Montmartre with its colorful climbing vines is actually one of the prettiest places around. Last year at the jardins de Luxembourg, my sister and I appreciated the yellow and brown there, followed by warming homemade Chai. This year, I headed down the the Canal St. Martin to see the yellows reflected in the water.
As the weather gets colder and the leaves (whatever their colors) fall off the trees for the winter, it's important to have warming food to come home to. This roast chicken with squash is simple to make and perfect for the season. You can make it with chicken breasts or thighs or a whole chicken. Whatever fits your tastes and budget. And to top it all off, it matches the colors of fall in Paris - which are not depressing at all if you only you look at them the right way.
1 whole chicken (or 4 chicken breasts, or 4 chicken thighs)
1 squash (i used a potimarron, but butternut squash or pumpkin would work well too)
1/2 cup olive oil
1 Tbsp dried sage (or 2 Tbsps fresh)
large pinch of sea salt
punch of black pepper
pinch of cayenne pepper
2 Tbsp brown sugar
Preheat the oven to 375ºF/190ºC.
Mix together the olive oil with the sage, salt, pepper and cayenne. Rub this mixture into the chicken on all sides and place chicken in the center of a baking pan. Add the brown sugar to the remaining oil mixture.

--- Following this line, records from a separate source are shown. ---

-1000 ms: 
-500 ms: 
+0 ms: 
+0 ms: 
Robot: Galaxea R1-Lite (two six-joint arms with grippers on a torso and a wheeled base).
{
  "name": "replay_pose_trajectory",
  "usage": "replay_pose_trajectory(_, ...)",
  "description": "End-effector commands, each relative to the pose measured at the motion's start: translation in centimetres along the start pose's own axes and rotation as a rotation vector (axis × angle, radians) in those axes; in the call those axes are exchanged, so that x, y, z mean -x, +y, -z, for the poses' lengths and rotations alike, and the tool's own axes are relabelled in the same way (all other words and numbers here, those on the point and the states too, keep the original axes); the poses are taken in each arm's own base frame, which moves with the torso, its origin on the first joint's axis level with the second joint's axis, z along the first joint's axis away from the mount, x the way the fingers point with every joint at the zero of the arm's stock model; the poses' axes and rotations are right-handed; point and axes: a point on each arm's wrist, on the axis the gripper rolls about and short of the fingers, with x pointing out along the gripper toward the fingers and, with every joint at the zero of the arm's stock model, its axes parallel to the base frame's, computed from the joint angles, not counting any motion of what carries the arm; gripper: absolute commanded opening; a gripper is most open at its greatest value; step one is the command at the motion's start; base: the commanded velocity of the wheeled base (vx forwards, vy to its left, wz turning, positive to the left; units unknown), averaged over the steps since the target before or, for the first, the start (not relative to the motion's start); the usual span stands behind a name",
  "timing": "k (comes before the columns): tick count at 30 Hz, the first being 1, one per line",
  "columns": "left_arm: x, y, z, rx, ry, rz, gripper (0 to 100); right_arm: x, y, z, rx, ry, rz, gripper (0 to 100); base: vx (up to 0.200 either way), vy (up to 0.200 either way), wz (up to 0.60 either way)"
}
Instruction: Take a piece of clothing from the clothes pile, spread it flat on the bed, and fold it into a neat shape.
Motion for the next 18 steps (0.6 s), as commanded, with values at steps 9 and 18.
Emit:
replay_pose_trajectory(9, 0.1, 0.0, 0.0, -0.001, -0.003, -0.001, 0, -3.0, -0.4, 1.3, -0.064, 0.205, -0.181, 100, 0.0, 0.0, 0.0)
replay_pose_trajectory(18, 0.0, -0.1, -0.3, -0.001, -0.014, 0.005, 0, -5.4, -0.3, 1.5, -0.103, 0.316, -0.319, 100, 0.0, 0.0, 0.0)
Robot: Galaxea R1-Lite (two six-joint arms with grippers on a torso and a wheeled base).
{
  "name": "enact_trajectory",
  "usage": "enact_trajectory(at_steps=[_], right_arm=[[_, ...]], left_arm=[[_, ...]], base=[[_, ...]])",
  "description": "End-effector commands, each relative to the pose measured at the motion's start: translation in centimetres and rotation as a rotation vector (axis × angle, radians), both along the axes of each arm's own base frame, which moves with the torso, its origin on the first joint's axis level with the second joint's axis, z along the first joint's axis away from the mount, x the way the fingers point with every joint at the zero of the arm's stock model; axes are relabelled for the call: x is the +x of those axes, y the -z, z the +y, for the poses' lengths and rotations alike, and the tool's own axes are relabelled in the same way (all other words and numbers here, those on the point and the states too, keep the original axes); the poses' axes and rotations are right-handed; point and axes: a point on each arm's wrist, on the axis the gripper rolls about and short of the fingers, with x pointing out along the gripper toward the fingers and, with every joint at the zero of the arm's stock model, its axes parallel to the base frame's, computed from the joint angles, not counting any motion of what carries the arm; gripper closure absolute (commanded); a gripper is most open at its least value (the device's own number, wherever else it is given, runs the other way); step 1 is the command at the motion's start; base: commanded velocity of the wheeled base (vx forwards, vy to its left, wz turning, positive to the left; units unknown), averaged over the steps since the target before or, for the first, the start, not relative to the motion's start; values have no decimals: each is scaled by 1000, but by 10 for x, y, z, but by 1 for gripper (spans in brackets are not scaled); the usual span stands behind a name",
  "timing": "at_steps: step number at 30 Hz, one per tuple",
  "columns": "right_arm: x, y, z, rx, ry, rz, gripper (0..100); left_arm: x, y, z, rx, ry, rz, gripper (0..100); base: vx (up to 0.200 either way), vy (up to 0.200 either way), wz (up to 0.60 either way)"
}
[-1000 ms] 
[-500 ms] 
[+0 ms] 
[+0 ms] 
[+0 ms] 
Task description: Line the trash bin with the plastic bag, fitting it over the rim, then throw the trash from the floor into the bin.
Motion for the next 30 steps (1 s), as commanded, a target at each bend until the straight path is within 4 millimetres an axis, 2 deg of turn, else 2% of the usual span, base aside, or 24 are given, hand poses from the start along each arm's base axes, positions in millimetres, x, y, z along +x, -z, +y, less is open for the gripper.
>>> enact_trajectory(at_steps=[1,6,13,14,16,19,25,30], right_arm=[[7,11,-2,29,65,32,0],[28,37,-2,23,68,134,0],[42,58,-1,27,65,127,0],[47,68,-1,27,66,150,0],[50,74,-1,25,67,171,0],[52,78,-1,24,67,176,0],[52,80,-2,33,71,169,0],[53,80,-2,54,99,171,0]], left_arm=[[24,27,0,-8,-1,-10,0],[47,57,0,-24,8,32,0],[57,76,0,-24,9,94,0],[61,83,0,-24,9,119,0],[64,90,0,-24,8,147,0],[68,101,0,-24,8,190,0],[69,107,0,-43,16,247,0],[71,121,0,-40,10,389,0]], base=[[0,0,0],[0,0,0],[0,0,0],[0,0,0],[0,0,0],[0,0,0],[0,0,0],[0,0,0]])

Peel and cut the squash into cubes. (Ok, this is the evil part of the recipe. Squash is hard to cut and peel. I suggest cutting it in half, scooping out the seeds - you can save them and roast them - putting the squash half cut side down so it is stable and using a sharp knife to peel it, cutting down towards the cutting board so as not to slice your fingers. Then cut it into cubes.) Place the squash around the chicken in the baking pan and drizzle the rest of the olive oil mixture evenly on top of it.
Bake for about 1 hour (or until the chicken is cooked), mixing the squash once or twice to keep it coated with the juices. Serve hot and enjoy!